3. A parent shouldn't have to go to jail because he or she trusted his child, but that trust was abused. As a parent you should be able to believe that alcohol that you buy for yourself will stay in your own house. It is not the father's fault that his daughter stole the bottle. Do you honestly think that most families lock up any alcohol they have in the house? Do you do this if you have children?
4. How come the parents of the dead girl just blame the other father? The drinking took place in their house.
5. The girl did not die because of the alcohol. Yes, she was drunk but the cause of her death was asphyxiating in the bathtub. Obviously this was an accident, a tragic accident, but an accident nevertheless.

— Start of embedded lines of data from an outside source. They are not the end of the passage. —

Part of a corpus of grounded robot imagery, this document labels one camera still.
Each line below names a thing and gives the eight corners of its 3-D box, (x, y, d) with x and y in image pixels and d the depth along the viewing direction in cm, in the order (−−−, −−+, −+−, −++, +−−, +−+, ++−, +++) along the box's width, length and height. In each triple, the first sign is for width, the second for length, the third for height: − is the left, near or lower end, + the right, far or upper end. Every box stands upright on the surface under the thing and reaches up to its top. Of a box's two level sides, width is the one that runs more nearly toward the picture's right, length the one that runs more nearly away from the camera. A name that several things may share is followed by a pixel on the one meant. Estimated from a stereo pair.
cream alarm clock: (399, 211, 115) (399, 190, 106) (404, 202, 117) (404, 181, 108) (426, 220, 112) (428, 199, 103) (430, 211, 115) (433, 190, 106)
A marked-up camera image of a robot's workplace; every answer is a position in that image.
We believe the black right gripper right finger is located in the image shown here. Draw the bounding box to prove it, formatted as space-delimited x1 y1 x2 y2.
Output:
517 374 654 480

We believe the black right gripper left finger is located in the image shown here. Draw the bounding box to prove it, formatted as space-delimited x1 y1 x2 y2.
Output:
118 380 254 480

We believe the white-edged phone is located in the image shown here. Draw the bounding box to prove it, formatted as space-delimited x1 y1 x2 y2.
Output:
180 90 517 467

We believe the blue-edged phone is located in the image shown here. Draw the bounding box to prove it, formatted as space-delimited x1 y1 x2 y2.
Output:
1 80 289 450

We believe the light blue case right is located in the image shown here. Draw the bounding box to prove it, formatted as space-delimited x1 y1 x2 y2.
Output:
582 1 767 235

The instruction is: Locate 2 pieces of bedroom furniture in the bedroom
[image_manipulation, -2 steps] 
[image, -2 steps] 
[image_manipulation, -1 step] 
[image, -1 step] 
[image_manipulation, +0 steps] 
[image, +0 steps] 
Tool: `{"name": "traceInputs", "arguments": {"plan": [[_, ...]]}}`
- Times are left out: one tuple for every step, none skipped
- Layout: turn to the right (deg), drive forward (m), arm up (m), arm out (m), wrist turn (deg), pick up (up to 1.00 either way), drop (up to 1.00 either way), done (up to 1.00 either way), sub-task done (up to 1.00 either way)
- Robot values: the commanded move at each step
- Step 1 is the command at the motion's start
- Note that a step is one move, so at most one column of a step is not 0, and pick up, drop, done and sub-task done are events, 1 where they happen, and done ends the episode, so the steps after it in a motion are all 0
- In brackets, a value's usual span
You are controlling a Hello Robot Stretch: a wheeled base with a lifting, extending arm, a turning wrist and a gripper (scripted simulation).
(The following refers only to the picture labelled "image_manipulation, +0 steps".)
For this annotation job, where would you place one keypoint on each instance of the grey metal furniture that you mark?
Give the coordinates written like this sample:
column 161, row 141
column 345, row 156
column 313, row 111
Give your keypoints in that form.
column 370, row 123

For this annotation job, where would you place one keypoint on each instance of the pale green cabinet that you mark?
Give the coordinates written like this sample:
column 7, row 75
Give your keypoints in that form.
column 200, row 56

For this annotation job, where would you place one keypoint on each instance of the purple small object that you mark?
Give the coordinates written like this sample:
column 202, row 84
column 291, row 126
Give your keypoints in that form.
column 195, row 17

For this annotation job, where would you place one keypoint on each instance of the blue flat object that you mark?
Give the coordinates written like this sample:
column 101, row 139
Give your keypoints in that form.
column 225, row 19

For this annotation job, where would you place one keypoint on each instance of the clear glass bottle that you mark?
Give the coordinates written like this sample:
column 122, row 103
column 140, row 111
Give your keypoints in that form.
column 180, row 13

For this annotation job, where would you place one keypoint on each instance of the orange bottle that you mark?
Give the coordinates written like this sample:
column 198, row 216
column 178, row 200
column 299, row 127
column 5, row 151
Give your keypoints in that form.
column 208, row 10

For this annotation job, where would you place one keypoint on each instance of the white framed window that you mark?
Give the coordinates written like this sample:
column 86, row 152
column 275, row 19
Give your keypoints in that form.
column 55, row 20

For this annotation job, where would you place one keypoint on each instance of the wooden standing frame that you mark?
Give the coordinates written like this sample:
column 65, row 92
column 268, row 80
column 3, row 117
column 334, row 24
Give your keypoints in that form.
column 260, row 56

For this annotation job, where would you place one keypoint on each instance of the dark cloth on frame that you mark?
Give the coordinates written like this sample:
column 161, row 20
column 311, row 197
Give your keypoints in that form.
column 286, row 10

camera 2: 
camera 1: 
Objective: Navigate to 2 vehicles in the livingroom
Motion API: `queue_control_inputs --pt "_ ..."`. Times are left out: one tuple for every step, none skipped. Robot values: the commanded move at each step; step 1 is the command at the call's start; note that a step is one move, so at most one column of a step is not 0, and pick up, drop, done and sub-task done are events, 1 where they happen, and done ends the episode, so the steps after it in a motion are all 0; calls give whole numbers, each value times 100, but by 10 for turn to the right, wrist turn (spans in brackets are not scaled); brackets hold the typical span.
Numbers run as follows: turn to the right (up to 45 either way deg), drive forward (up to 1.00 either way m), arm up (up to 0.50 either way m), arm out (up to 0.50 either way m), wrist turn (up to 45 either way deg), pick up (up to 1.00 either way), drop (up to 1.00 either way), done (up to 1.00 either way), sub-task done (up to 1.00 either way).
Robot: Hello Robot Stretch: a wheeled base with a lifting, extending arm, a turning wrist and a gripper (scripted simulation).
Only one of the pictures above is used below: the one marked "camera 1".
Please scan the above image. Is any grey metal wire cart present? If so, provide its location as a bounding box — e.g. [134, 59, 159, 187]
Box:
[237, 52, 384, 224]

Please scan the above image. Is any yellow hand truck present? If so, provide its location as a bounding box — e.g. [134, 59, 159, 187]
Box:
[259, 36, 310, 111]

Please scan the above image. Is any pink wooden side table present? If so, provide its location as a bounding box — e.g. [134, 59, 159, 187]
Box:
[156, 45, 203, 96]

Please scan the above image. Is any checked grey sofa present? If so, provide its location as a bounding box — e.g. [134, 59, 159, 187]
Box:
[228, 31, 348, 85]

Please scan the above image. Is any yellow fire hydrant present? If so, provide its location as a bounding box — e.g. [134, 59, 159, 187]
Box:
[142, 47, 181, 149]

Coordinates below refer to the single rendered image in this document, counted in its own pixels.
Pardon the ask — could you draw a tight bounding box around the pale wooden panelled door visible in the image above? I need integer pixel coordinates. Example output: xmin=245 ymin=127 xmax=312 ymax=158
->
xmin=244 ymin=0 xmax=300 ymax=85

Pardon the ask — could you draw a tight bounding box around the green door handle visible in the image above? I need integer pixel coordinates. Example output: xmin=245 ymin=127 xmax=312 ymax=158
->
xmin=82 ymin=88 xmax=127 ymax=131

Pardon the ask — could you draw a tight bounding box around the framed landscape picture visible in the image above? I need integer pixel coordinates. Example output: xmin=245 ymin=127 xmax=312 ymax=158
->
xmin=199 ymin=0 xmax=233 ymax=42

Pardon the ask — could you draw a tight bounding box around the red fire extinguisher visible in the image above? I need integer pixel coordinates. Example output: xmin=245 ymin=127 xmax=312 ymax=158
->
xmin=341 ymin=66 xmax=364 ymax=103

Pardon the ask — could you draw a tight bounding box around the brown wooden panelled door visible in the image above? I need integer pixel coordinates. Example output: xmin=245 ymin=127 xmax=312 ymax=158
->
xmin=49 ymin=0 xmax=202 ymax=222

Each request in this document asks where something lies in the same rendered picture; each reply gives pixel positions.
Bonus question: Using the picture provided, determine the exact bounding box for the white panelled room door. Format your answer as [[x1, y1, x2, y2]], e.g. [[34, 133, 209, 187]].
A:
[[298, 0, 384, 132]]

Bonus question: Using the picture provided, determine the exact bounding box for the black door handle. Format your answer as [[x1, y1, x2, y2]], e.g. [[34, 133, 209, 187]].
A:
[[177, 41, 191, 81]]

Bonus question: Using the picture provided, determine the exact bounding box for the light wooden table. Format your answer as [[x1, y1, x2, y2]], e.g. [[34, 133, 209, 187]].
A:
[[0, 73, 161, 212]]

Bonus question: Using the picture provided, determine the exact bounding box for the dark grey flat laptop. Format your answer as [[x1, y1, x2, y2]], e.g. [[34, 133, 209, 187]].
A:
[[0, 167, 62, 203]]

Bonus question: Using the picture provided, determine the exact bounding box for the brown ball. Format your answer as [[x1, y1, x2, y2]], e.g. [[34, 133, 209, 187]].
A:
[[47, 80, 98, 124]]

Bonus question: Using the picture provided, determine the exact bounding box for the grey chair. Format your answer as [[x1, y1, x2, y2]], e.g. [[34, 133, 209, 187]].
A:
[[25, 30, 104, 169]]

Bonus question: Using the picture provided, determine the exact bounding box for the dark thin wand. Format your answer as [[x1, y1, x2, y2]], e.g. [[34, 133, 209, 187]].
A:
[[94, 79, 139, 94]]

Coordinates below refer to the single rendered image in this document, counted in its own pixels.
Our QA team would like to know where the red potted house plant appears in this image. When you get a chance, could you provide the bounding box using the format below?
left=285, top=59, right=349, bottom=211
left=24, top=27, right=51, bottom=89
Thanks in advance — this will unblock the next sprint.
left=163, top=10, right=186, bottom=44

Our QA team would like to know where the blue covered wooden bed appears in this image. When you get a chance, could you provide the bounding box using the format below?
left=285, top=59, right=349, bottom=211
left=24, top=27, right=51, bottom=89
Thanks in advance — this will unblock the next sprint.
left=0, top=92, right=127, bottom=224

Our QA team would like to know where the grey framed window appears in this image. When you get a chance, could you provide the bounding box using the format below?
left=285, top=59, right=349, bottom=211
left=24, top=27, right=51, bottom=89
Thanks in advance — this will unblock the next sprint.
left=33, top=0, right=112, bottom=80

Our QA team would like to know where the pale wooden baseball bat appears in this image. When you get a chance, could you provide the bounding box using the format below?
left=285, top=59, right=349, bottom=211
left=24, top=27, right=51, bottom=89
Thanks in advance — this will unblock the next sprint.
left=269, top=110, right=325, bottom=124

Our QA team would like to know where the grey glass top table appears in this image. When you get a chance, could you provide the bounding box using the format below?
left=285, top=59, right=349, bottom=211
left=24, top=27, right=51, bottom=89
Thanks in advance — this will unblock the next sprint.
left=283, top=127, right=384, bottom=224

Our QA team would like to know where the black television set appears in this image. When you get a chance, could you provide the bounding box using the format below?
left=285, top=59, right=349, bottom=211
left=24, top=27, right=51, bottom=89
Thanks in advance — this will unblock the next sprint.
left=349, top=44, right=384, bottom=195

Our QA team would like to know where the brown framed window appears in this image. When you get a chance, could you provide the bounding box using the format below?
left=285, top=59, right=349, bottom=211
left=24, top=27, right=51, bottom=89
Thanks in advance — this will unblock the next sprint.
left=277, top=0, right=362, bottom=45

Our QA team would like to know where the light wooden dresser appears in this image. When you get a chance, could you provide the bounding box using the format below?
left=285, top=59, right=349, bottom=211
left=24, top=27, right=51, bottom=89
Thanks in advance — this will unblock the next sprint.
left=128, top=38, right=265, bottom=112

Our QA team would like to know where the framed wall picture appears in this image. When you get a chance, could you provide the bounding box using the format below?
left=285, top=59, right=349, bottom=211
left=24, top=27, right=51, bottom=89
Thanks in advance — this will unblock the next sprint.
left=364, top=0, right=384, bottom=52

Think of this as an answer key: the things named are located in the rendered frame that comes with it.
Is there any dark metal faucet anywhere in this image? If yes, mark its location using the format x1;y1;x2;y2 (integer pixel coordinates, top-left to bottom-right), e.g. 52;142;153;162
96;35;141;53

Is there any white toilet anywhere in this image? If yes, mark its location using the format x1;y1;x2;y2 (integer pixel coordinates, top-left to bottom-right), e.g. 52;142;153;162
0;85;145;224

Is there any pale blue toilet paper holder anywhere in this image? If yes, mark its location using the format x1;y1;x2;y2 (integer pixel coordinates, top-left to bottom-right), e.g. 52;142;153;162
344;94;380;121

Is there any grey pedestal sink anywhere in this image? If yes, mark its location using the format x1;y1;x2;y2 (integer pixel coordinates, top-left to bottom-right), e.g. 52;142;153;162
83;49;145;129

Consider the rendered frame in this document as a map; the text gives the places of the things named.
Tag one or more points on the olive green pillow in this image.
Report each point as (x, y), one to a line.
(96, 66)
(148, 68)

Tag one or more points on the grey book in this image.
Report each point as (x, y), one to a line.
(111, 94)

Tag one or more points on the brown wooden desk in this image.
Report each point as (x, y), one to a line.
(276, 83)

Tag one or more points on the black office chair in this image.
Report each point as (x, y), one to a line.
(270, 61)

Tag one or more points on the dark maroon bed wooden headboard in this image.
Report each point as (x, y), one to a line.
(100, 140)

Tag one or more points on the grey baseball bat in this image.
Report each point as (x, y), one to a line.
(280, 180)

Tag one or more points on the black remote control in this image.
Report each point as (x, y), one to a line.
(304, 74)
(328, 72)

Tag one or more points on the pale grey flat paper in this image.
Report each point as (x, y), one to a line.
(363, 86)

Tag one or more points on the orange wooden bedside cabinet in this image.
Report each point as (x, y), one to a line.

Alcohol is a part of almost every society (prohibition demonstrated very clearly that it is basically impossible to get rid of it). So, instead of demonizing it and making it even more interesting to adolescents, we should teach our kids how to be responsible around it. In most other countries it is part of the social life to let children have sips of alcohol. Interestingly enough, deaths due to alcohol poisoning among young people are lower than in this country.
Wake up Wenwolf
Maybe you should listen and read a little more carefully. You do not have the facts right. There really is nothing worse than a know it all who knows nothing. This man admitted to buying the alcohol for the kids. He admitted buying alcohol for kids on at least 11 different occasions. He IS to blame. This man broke the law and a precious 15 year old died because of it. I can't understand anyone defending this man, unless they have bought alcohol for kids themselves, and somehow in their own mind want to try and justify it by putting the blame elsewhere, except on themselves where it belongs. What needs to be done is a stronger enforcement of the law for providing alcohol to minors. It is very rare that you hear of anyone being charged for this offense. And yet every day we see and hear stories of minors dying because of alcohol related events such as drunk driving accidents and alcohol poisoning. The adults that provided the alcohol need to be held accountable to the law.
the other teenager
Is any responsibility being taken by the daughter who took the vodka from her house, went to her friend's house(not Mr. Parent's house, where he would be expected to provide oversight, but another family's house without his knowledge), and got her friend (and presumably herself) drunk to the point of alcohol poisoning? I suspect Mr. Parent is not pleading guilty in order to avoid jail; he's doing it to protect his daughter.
not enough
He should be in prison, for breaking the law. A young girl died as a result of his CRIME. People go to jail for drunk driving, I don't know how he can just get probation for this. It's just wrong
Oh Please
He took the blame so he wouldn't have to go to jail. Too many parents think its ok to allow children to have alcohol. If a parent doesn't get the appropriate punishment then others who think it may be ok will continue to allow this. I'm sure he didn't want to harm anyone but he really should have had the sense to know that what he did was illegal and no good could come from it. If nothing else, he encouraged his own daughter to illegally drink. Shame on him. I feel for Lexie's family more than I feel for him.
Man takes blame
I am glad to see that this man has taken responsibility for his actions. I hope any parents out there foolish enough to think it's ok to buy alcohol for their kids will learn from this. Some will some won't because they will think it will never happen to them.
I feel for the family who has lost this beautiful girl who had such a bright future ahead of her but, who ultimately made a bad decision that cost her her life. I wish our teenagers would learn from this that it too can happen to them. That life is so precious and we need to protect it and guide them through it.